When the Mormon Church decided to use the island for a stock range in 1849, Fielding Garr was sent there as herdsman and caretaker. He built a five room structure of adobe bricks made on the spot. The building still stands and may well be the oldest building in Utah still being used for the purpose for which it was constructed. The Church herd consisted of cattle and horses collected as tithes and privately owned stock placed under church care.
It was early in the 1890’s that the idea was conceived of restocking Antelope Island with buffalo. William Glassman was evidently the first to promote the scheme. In 1891 he purchased twelve head from “Buffalo” Jones of Texas and had them billed to Ogden. However, they were mis-sent to a small siding west of Garfield. Two years later these animals were purchased by John E. Dooly and J. H. White for planting on Antelope Island. The buffalo were shipped to the island in 1893.
J. W. Walker and George Frary were in charge of this special shipment. A nat-bottomed cattle boat was partitioned into special compartments to keep the animals in order during the voyage. “It took several trips to get twelve buffaloes across to the island”.
In stocking the island with buffalo, Dooly and White had two purposes in mind, one of which was to preserve the rapidly disappearing “denizen of the plains”. The other was for breeding purposes.
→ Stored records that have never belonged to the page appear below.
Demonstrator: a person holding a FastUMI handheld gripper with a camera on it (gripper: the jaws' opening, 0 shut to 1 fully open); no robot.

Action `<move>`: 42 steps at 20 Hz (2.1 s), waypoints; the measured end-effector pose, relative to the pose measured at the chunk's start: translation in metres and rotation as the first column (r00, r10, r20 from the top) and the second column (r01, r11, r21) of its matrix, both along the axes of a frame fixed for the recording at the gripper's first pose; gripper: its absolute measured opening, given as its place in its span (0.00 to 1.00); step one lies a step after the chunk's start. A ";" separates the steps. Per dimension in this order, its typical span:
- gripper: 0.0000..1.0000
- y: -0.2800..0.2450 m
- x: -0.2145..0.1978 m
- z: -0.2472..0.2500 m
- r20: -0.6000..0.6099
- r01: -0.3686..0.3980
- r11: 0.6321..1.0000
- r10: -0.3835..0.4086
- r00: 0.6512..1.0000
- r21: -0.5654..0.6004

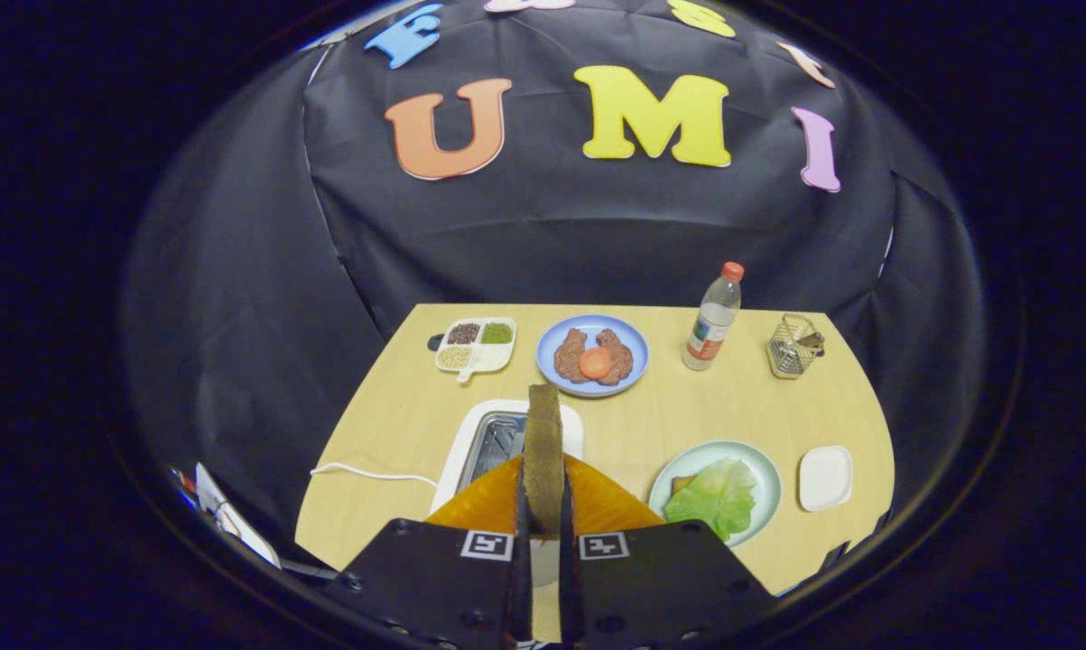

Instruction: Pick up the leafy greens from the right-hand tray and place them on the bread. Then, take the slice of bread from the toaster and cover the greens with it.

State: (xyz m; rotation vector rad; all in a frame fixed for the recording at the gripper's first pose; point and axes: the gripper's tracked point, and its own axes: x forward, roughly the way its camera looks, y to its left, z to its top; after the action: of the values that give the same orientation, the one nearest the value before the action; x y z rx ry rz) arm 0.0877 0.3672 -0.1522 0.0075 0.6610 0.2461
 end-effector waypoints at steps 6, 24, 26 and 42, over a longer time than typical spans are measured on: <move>0.12 -0.062 0.010 -0.018 -0.078 0.098 0.995 -0.096 0.992 0.016; 0.12 -0.141 0.053 -0.131 -0.198 0.152 0.987 -0.138 0.970 0.056; 0.12 -0.147 0.054 -0.143 -0.206 0.146 0.988 -0.133 0.969 0.048; 0.43 -0.210 0.073 -0.185 -0.252 0.154 0.983 -0.176 0.951 -0.104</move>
State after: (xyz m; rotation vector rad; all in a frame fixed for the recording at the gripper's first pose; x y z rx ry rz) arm 0.1604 0.1568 -0.3374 0.0153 0.9279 0.0547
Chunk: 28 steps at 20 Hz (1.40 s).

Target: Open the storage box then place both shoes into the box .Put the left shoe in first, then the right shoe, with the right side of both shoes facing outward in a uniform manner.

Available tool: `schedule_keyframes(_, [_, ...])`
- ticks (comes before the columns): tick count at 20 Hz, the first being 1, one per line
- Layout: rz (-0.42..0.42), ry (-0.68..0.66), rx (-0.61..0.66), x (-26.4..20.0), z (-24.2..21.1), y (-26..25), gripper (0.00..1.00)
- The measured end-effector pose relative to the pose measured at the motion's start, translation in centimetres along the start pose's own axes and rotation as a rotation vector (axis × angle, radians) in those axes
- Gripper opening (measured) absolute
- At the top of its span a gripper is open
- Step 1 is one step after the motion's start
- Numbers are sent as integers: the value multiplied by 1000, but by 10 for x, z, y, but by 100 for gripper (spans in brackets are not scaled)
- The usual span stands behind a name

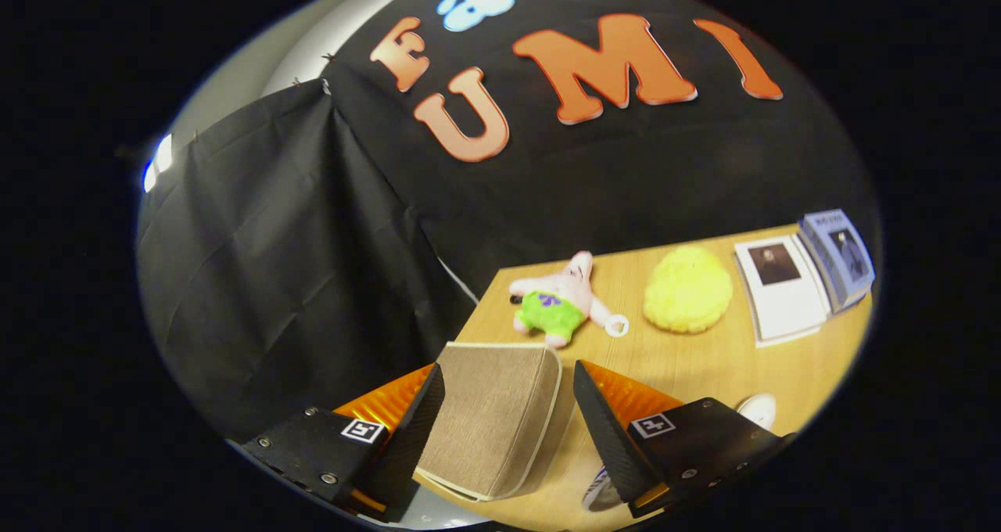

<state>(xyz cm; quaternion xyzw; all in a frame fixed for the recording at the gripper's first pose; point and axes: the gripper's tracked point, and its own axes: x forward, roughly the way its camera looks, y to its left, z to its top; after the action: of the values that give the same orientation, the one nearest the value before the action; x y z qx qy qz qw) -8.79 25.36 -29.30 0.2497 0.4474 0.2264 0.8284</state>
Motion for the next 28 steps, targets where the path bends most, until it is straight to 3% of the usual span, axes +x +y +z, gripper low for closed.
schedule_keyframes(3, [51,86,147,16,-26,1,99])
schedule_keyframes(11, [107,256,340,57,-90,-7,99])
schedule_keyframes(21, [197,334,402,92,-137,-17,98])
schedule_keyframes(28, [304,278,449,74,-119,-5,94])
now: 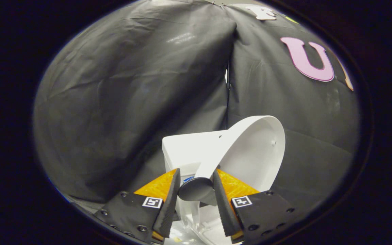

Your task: Open the toilet lid.

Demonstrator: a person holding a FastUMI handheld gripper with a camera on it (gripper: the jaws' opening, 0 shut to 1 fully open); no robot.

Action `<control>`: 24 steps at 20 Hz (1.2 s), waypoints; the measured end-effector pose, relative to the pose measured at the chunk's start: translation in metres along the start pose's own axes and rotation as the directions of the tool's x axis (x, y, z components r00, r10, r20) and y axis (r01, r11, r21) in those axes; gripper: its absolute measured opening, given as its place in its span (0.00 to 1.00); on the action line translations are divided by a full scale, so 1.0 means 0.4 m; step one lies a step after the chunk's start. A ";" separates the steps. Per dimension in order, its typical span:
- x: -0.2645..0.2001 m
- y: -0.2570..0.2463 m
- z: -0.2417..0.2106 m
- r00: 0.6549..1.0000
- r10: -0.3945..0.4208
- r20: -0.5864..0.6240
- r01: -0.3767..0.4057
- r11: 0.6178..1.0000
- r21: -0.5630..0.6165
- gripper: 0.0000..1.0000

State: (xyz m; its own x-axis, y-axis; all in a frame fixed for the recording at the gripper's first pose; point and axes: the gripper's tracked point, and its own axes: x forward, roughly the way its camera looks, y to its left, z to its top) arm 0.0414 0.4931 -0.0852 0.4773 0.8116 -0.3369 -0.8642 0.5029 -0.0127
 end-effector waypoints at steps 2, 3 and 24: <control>-0.014 -0.002 0.023 0.999 0.011 0.048 -0.012 1.000 0.022 0.61; -0.028 0.003 0.060 0.994 0.025 0.105 -0.028 0.999 0.033 0.61; -0.992 -0.507 0.076 0.704 -0.590 0.395 0.564 0.802 0.194 0.61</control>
State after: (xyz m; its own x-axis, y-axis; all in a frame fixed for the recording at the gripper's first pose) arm 0.0319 0.0781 0.0799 0.9091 0.3917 0.1420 -0.3933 0.9192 -0.0174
An at- tempt was made to cross the buffalo with hornless Galloway cattle. This novel experiment was not successful; only one “Cat-Io” was produced. However, the first objective was achieved. The small herd grew rapidly, and under very limited hunting and slaughtering permits, it soon numbered over 300 head. In filming “The Covered Wagon” in 1922, Hollywood producers gained permission from the island owners to shoot the buffalo scenes there, with great success.
p.6-8, “Great Salt Lake: A Historical Sketch” by D.E. Miller. Found in Great Salt Lake, a Scientific, Historical, and Economic Overview. Published y the Utah Geological and Mineral Survey, bulletin 116 June 1980.